[Agda] general question
Martin Escardo
m.escardo at cs.bham.ac.uk
Tue May 3 13:40:12 CEST 2011
Thanks for the clarifications, everybody.
What I was really after was bounded universal quantification
forall n < m -> A n. I tried several things, all of which work, some of
which gave me a lot of headaches (like using the data type Fin of finite
sets). The best, headache free, definition I have so far is
syntax bounded-∀ (λ n → a) m = ∀⟨ n < m ⟩→ a
data bounded-∀ (A : ℕ → Set) : ℕ → Set where
bounded-∀-intro₀ :
∀⟨ O < O ⟩→ A O
bounded-∀-intro₁ :
{m : ℕ} → A m → (∀⟨ n < m ⟩→ A n) → ∀⟨ n < succ m ⟩→ A n
I used (dependent) vectors terminology/notation in the original message
because perhaps they look more familiar (but of course they amount to
the same thing). Now you see why I wanted to flip A and m.
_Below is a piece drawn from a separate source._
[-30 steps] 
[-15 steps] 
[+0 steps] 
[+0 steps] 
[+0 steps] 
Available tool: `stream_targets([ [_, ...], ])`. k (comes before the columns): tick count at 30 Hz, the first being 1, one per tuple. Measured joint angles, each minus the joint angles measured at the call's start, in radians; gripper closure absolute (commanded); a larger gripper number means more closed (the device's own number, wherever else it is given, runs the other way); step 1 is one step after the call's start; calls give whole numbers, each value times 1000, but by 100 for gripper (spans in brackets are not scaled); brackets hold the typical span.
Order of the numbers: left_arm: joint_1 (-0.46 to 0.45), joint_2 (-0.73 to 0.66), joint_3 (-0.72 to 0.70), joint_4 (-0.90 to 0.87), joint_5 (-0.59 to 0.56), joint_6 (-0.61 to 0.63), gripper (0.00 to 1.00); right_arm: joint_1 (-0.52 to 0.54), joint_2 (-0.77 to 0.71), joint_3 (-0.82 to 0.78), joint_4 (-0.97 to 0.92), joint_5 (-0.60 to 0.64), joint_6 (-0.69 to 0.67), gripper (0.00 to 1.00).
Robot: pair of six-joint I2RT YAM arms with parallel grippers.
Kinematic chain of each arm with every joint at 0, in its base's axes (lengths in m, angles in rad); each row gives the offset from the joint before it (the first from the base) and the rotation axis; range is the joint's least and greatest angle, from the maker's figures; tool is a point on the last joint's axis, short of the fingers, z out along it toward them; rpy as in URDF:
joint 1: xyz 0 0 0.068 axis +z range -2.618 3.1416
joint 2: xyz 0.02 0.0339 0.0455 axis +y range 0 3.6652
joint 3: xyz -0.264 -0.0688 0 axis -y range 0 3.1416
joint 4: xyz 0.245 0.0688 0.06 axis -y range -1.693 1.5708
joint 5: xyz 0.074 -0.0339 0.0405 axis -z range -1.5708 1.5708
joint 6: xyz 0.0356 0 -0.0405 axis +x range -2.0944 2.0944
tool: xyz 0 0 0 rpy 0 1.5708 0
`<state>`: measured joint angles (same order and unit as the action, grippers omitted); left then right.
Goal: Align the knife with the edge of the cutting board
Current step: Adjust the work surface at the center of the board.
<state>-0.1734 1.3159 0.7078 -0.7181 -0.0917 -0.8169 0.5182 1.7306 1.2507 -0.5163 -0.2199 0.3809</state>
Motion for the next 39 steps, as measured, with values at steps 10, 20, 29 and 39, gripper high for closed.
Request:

I'd appreciate further ideas you may have had regarding the definition
of bounded universal quantification in Agda.
Martin
On 03/05/11 12:23, Peter Dybjer wrote:
> Yes, let me just confirm Ondrej's answer Martin's question. The distinction between parameters and indices go back to my old papers on schemata for inductive families (and to an analogous distinction in CIC). See
>
> @article{dybjer:facs,
> author = "Peter Dybjer",
> title = "Inductive Families",
> journal = "Formal Aspects of Computing",
> volume = 6,
> pages = "440-465",
> year = 1994}
>
> @incollection{DybjerP:indsfm,
> author = "Peter Dybjer",
> booktitle = "Logical Frameworks",
> title = "Inductive sets and families in {Martin-L{\"o}f's} Type Theory
> and their set-theoretic semantics",
> year = 1991,
> publisher = "Cambridge University Press",
> editor = "Gerard Huet and Gordon Plotkin",
> pages = "280-306"}
>
> The set-theoretic semantics in the latter paper makes use this distinction. Agda does not implement exactly these schemata, but something more general.
>
> Peter
>
> ________________________________________
> From: agda-bounces at lists.chalmers.se [agda-bounces at lists.chalmers.se] On Behalf Of Ondrej Rypacek [ondrej.rypacek at gmail.com]
> Sent: Tuesday, May 03, 2011 1:13 PM
> To: Martin Escardo; Agda mailing list
> Cc: Dominique Devriese
> Subject: Re: [Agda] general question
>
> Hi Martin,
>
> I think the difference is semantical rather then just syntactical.
> Although it is true that
>
> Vec : (A : ℕ → Set) → ℕ → Set
>
> is the type of matrices of Sets, indexed by (ℕ → Set) x ℕ, the definition
>
> data Vec (A : ℕ → Set) : ℕ → Set where
> [] : Vec A O
> _::_ : {n : ℕ} → A n → Vec A n → Vec A (succ n)
>
>
> defines one column in it for each A fixed throughout the definition.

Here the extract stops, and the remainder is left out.